Se la rivisitazione da parte di Michieletto, diciamo pure piuttosto cervellotica ma se non altro coerente dall’inizio alla fine, dà luogo a uno spettacolo di indubbio spessore, l’elemento chiave del successo di questa Salome rimane sempre e comunque la straordinaria potenza della musica straussiana, che si impone anche al di sopra dell’interpretazione da parte del regista. E la recita tiene col fiato sospeso il pubblico sia per la visione a tutto tondo del regista ma anche e soprattutto perché Strauss tesse una trama fatta solamente di temi conduttori e di uno straordinario utilizzo dell’orchestra che hanno il potere di descrivere realisticamente, con esasperata crudezza, l’immane tragedia. In questo senso la lettura di Alex Kober, non così interessante come era stata quella pensata e sostenuta da Chailly, si è prestata con il suo approccio tradizionale e altamente professionale a fungere da colonna sonora perfetta per la serata. Una lettura che stava egregiamente in piedi nonostante una corrispondenza non certo perfetta con quella di Michieletto e Fantin: alla faccia di chi vorrebbe per legge una prevaricazione della seconda sulla prima, non siamo ancora arrivati, oggi, a un ribaltamento delle categorie del tipo “prima la regìa, poi la musica”. Come saggiamente lo stesso Strauss di Capriccio aveva preconizzato parlando del ben noto dilemma che contrapponeva parole e musica, l’ideale da raggiungere sarebbe appunto quello di una fusione armoniosa tra i due elementi.
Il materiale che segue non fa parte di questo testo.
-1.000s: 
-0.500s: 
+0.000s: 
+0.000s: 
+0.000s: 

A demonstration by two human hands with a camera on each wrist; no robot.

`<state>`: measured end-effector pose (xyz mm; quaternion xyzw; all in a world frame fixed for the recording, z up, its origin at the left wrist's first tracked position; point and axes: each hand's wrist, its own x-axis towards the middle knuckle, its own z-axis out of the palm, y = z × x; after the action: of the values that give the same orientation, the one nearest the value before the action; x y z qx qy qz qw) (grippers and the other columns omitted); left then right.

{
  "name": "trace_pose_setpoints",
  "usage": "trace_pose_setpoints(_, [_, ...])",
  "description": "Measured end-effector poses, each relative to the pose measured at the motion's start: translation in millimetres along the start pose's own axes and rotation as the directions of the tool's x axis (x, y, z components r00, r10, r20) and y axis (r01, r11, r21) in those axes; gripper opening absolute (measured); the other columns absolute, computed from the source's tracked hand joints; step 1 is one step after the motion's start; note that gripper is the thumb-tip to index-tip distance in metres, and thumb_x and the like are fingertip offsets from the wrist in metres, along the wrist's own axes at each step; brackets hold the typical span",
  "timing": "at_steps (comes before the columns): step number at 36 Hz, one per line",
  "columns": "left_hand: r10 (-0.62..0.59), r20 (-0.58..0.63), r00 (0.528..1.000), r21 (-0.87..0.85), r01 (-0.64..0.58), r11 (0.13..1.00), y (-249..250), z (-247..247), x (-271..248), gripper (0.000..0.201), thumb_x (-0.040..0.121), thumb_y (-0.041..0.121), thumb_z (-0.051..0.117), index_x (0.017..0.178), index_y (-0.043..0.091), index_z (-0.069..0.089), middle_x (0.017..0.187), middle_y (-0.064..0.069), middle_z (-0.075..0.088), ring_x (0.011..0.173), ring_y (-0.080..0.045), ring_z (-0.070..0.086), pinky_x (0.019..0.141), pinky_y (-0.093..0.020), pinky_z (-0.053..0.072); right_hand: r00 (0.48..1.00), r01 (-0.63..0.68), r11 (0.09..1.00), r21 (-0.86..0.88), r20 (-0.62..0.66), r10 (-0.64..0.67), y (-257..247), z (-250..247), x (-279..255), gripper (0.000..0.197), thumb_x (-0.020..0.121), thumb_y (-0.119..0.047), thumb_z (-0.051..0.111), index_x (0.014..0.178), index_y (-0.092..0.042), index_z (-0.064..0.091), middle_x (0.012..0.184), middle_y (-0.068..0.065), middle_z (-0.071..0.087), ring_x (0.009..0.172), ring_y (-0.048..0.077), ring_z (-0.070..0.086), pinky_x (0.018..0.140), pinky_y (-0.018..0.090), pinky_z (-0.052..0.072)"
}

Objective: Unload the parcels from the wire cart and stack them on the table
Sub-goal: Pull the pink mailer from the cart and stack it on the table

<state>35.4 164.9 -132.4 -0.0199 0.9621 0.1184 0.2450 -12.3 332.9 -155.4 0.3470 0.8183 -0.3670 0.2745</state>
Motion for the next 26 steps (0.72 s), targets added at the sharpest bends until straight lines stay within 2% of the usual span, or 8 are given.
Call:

Rispetto all’edizione del 2021 la compagnia di canto poteva contare sulla voce e l’infallibile temperamento della protagonista, il soprano lituano Vida Miknevičiūté, che davvero si è piegata alle difficile richieste sceniche pur assicurando una magnifica lettura del testo secondo la più accreditata tradizione. Wolfgang Ablinger-Sperrhacke ha anch’esso dato vita a un Herodes di buono spessore mentre lo Jochanaan di Michael Volle, se era ineccepibile, granitico, dal punto di vista interpretativo, lasciava purtroppo molto a desiderare da quello scenico, se si pensa alla marcata sensualità che caratterizza il personaggio nel libretto. Linda Watson, già ascoltata nella precedente edizione quale Herodias, si è rivelata ancora cantante e personaggio del tutto a proprio agio con i difficili e contraddittori caratteri del proprio ruolo di matrigna gelosa e poi sostenitrice della assurde richieste della figlia. Il carattere debole e indeciso di Narraboth, stregato dalla bellezza della protagonista, è stato coerentemente rivelato dal tenore Sebastian Kohlhepp. Bravi i comprimari tutti, a partire dal “Paggio” di Lioba Braun.
Il successo della serata è stato pressoché unanime: si è avuta comunque l’impressione che gran parte del pubblico abbia identificato nel solo elemento scenico-registico la responsabilità di un impatto dovuto in larga parte all’elemento musicale, che andrebbe in ogni caso studiato e meditato nei dettagli prima di qualsiasi ascolto.